■ Problem details:
One number alone answers this: the count of lines below in which the word "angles" is found.

■ The data:
====
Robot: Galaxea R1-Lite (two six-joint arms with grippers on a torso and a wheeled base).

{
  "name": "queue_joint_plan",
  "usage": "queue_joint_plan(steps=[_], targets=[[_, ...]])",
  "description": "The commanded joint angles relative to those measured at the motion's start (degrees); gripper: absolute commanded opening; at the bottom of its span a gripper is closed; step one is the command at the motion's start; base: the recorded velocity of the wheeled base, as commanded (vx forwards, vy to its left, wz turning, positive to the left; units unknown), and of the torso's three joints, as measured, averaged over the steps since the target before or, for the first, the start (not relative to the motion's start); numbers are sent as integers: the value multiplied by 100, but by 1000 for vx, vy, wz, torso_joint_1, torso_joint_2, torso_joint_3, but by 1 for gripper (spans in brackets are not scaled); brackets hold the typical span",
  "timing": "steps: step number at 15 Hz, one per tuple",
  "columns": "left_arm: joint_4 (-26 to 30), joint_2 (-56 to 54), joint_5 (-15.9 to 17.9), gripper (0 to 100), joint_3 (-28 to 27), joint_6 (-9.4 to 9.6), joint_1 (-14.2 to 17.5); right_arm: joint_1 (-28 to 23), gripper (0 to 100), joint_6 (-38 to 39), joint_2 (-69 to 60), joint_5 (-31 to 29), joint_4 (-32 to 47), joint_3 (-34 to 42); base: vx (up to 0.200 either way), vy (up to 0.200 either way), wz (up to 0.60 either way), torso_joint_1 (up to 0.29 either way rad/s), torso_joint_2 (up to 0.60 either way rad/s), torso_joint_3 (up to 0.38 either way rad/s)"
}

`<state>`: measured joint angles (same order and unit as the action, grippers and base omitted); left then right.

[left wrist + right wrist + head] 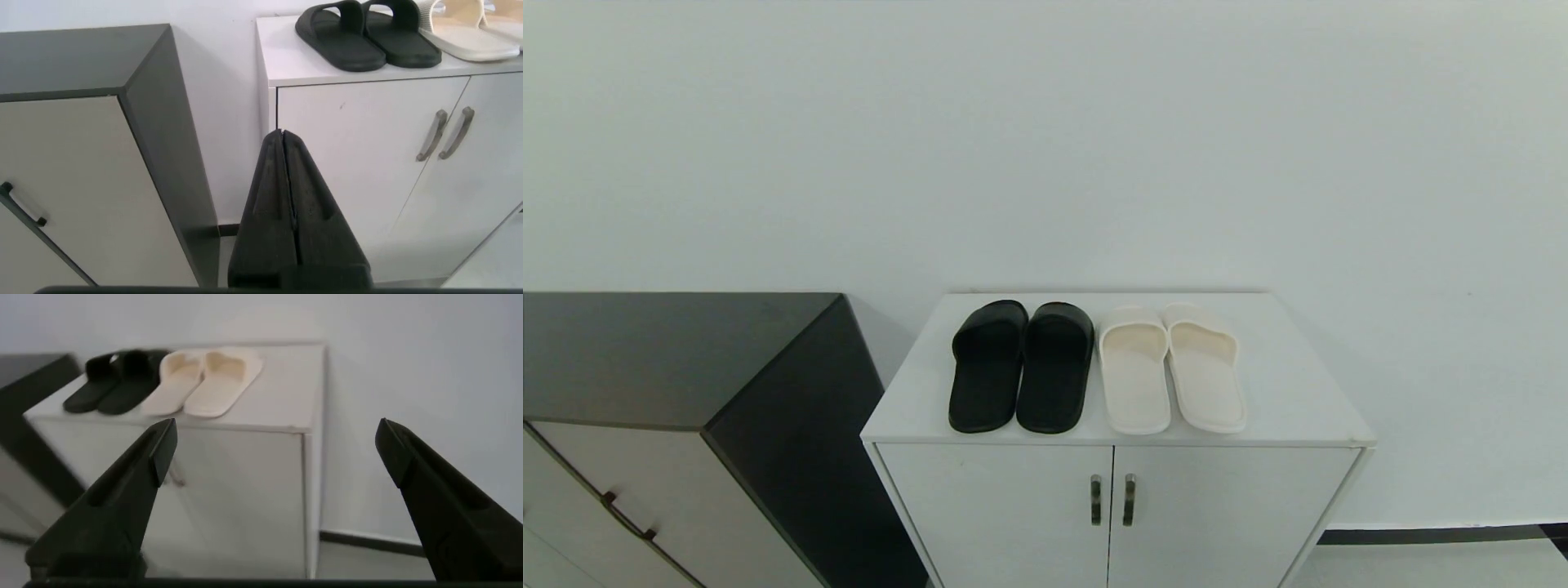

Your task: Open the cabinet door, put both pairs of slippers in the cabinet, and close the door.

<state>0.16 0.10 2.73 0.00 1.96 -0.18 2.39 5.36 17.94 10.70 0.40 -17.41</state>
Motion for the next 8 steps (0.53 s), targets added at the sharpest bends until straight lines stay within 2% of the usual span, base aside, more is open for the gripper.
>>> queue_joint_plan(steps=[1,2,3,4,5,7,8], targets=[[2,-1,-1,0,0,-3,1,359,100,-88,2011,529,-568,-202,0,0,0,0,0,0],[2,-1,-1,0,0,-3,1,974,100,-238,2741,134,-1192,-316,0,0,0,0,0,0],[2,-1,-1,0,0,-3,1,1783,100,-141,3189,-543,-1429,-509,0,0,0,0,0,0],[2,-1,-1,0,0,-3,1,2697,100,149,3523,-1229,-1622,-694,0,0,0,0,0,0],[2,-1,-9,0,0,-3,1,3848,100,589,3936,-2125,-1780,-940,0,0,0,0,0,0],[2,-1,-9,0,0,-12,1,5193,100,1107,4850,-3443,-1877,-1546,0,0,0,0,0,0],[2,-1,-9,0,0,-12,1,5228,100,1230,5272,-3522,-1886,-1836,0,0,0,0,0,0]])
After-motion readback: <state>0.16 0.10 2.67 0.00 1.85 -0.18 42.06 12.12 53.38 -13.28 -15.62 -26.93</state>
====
■ Solution to this exercise:
2